▸ **Brief**: What is needed is the exact text of each line in the listing below from the one with "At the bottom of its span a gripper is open" up to and including the one with "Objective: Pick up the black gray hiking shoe", and no pictures.

▸ **Data segment**:
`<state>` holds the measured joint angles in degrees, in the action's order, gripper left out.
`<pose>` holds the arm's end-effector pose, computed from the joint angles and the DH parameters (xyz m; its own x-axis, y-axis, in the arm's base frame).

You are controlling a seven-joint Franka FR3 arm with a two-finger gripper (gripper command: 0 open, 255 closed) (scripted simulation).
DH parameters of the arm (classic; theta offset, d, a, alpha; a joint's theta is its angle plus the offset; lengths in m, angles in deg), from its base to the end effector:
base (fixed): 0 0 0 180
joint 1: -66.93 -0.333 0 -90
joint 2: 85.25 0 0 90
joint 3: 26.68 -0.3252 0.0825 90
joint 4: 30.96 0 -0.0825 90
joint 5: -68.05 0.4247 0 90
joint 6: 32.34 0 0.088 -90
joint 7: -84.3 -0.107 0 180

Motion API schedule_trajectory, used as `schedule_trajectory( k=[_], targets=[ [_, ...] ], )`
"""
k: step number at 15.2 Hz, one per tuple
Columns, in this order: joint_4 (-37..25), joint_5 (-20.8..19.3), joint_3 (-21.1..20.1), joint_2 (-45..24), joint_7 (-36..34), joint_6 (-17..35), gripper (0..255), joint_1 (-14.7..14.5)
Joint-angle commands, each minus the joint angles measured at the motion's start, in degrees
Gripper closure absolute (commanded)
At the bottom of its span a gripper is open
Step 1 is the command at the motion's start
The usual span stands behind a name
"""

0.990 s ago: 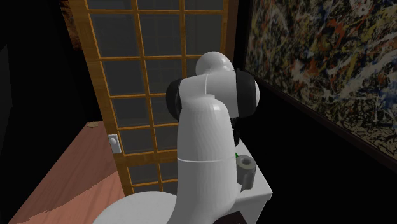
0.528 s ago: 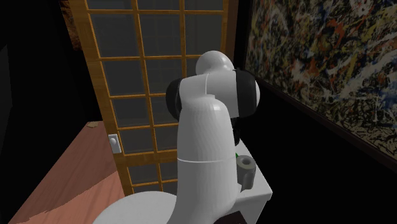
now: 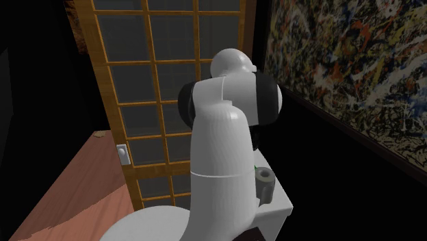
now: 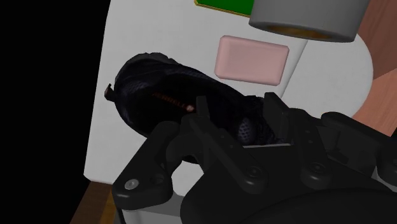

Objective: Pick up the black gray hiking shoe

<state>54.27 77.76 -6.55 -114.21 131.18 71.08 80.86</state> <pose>0.6210 -0.3587 0.3742 0.9727 0.2022 -0.1140 0.1904 -0.9760 -0.1059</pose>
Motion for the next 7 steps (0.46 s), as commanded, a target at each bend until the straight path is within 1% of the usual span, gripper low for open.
schedule_trajectory(
  k=[1,5,7],
  targets=[
    [-0.99,-0.16,0.09,0.43,-0.12,-1.32,255,0.02],
    [-3.13,-0.43,0.24,1.07,-0.32,-4.06,255,0.10],
    [-3.21,-0.44,0.24,1.10,-0.33,-4.16,255,0.10]
  ],
)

▸ **Answer to this exercise**:
At the bottom of its span a gripper is open
Step 1 is the command at the motion's start
The usual span stands behind a name
"""

0.990 s ago: 
0.528 s ago: 
now: 
now: 

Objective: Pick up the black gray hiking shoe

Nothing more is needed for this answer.